■ Task statement:
Retype each entry verbatim. Do not include the images.

■ Data provided:
^^^^
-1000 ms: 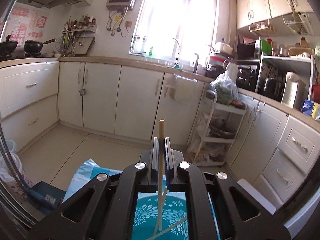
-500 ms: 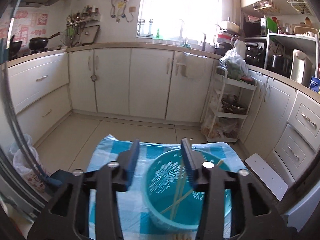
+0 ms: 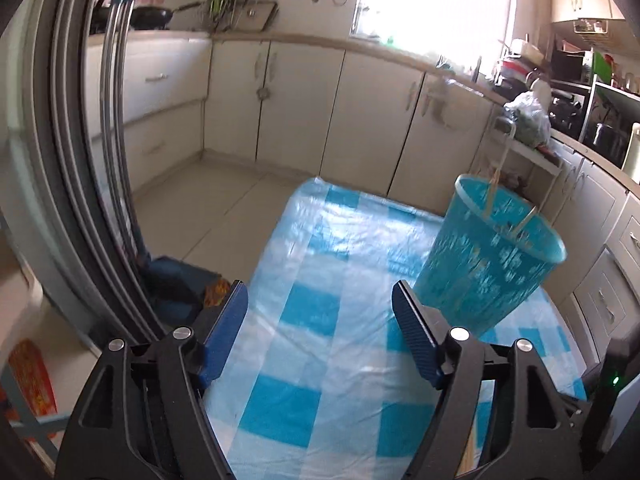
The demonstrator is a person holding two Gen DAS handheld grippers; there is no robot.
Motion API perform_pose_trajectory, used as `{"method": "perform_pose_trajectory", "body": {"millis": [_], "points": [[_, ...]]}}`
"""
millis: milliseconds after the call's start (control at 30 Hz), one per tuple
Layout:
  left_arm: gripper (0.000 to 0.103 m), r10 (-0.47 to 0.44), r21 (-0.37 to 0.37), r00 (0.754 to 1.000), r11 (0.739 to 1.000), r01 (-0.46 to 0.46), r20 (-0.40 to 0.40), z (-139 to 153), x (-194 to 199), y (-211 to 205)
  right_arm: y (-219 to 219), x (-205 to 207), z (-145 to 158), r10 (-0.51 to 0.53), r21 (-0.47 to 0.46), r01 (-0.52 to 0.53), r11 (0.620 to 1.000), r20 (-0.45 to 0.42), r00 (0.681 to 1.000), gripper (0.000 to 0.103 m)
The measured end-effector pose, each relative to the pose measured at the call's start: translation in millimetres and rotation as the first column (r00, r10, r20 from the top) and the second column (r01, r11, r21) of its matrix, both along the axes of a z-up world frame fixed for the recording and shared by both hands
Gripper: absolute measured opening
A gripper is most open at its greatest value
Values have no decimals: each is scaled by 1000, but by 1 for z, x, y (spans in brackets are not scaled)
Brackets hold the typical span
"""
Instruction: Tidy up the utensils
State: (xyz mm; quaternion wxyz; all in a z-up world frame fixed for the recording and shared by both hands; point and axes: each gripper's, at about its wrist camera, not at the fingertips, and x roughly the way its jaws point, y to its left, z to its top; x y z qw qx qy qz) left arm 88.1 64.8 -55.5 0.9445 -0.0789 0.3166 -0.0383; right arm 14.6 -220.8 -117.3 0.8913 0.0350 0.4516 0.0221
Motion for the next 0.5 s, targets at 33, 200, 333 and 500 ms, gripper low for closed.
{"method": "perform_pose_trajectory", "body": {"millis": [33, 200, 333, 500], "points": [[71, -5, 7, 1000, 1000, 5, -12, -7, 0, -1, 2, 1, 0, 30, -21, -30, 999, -5, 1000, 16], [71, -51, 23, 997, 998, 52, -54, -30, 2, -10, 6, 7, 1, 204, -60, -206, 977, -43, 978, 10], [71, -70, 31, 994, 997, 73, -78, -41, 3, -16, -2, 11, 4, 183, -63, -189, 980, -89, 979, 10], [71, -76, 37, 991, 996, 81, -111, -52, 7, -22, 6, 9, 4, 165, -70, -171, 983, -94, 982, 10]]}}
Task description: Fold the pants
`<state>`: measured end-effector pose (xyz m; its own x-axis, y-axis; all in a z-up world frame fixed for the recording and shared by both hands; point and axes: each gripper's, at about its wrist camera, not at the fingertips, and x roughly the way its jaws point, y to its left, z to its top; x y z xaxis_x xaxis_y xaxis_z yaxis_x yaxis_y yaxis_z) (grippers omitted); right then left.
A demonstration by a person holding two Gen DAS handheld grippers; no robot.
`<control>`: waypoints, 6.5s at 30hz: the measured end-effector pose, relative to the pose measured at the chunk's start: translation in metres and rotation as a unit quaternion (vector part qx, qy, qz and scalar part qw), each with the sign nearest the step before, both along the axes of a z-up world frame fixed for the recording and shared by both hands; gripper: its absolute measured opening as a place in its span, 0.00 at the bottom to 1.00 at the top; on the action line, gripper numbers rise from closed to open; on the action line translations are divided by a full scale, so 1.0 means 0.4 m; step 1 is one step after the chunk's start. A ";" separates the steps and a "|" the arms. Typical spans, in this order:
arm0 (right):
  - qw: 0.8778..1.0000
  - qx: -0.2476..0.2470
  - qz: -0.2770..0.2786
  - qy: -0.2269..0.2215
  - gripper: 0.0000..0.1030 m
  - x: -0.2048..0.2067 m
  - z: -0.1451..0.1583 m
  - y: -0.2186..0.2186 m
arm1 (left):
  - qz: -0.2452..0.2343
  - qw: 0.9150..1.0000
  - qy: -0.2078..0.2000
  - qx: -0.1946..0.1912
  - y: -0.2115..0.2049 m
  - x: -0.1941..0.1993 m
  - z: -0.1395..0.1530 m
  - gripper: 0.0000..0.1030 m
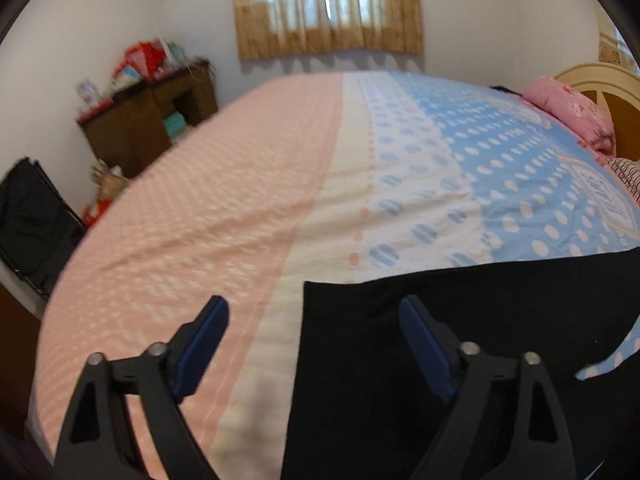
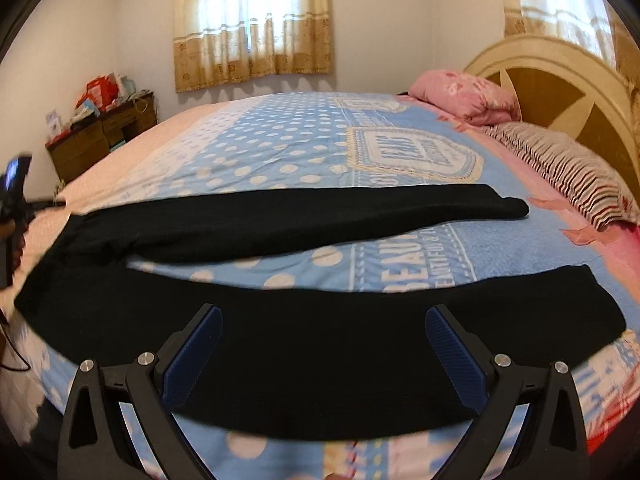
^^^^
■ Answer for this exercise:
-1000 ms: 
-500 ms: 
+0 ms: 
The demonstrator is a person holding two Gen DAS handheld grippers; there is no robot.
Motion API perform_pose_trajectory, used as `{"method": "perform_pose_trajectory", "body": {"millis": [_], "points": [[_, ...]]}}`
"""
millis: milliseconds after the call's start (control at 30 Hz), one per tuple
Layout:
  left_arm: gripper (0.000 to 0.103 m), r10 (-0.47 to 0.44), r21 (-0.37 to 0.37), r00 (0.754 to 1.000), r11 (0.739 to 1.000), r01 (-0.46 to 0.46), r20 (-0.40 to 0.40), z (-139 to 153), x (-194 to 199), y (-211 to 205)
  right_arm: y (-219 to 219), x (-205 to 207), z (-145 to 158), r10 (-0.51 to 0.53), r21 (-0.47 to 0.46), r01 (-0.52 to 0.53), r11 (0.620 to 1.000), r20 (-0.45 to 0.42), r00 (0.681 to 1.000), gripper (0.000 to 0.103 m)
The measured end-effector pose, each relative to the pose measured at the call's start: translation in millimetres and rotation as the first column (r00, r10, r20 from the top) and the second column (r01, r11, r21) of its matrix, both along the axes of a z-up world frame fixed for the recording and shared by both hands
Gripper: absolute measured opening
A gripper is most open at its greatest value
Values have no decimals: each is scaled by 1000, but by 1 for z, x, y (spans in brackets are not scaled)
Brackets hold the typical span
"""
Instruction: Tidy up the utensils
State: (xyz mm; quaternion wxyz; all in a z-up world frame fixed for the recording and shared by both hands; point and axes: each gripper's, at about its wrist camera, not at the fingertips, and x roughly the way its jaws point, y to its left, z to its top; x y z qw qx qy qz) left arm 88.1 64.8 -55.5 0.9445 -0.0789 0.3166 -0.0383; right arm 14.6 -220.8 -117.3 0.8913 0.0350 0.4516 0.0221
Motion for the next 0.5 s, targets at 33, 200, 333 and 500 ms, gripper low for closed.
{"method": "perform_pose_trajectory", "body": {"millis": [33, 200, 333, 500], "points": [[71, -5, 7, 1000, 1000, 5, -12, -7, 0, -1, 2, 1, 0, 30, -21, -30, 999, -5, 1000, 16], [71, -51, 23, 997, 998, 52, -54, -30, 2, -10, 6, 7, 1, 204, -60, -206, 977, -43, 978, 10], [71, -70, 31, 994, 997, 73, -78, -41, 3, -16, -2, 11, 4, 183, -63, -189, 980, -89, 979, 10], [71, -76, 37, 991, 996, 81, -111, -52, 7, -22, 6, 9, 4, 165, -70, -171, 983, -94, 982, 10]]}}
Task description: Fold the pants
`<state>`: measured end-effector pose (xyz m; its own x-axis, y-axis; all in a z-up world frame fixed for the recording and shared by both hands; point and axes: each gripper's, at about its wrist camera, not at the fingertips, and x roughly the way its jaws point, y to its left, z to its top; x y z xaxis_x xaxis_y xaxis_z yaxis_x yaxis_y yaxis_z) (grippers omitted); right then left.
A demonstration by a person holding two Gen DAS handheld grippers; no robot.
`<control>`: waypoints, 6.5s at 30hz: the measured end-effector pose, relative to the pose measured at the chunk's start: translation in metres and rotation as a unit quaternion (vector part qx, qy, qz and scalar part qw), each with the sign nearest the step before, both along the axes of a z-up world frame fixed for the recording and shared by both hands; gripper: its absolute measured opening as a place in its span, 0.00 at the bottom to 1.00 at the top; on the action line, gripper numbers rise from closed to open; on the action line translations are divided by a full scale, so 1.0 means 0.4 m; step 1 is one step after the chunk's start. A ";" separates the steps and a "|" the arms. Typical spans, in this order:
arm0 (right):
  - qw: 0.8778..1.0000
  - qx: -0.2476..0.2470
  - qz: -0.2770..0.2786
  - qy: -0.2269..0.2215
  - gripper: 0.0000..0.1030 m
  - x: -0.2048..0.2067 m
  - z: -0.1451..0.1583 m
  - y: -0.2186..0.2186 m
arm1 (left):
  - qz: -0.2452..0.2343
  - qw: 0.9150..1.0000
  - qy: -0.2078..0.2000
  - qx: -0.1946..0.1912
  - y: -0.2115..0.2049 m
  - x: -0.1941..0.1993 m
  - z: -0.1395..0.1530 m
  - gripper: 0.0000..0.1030 m

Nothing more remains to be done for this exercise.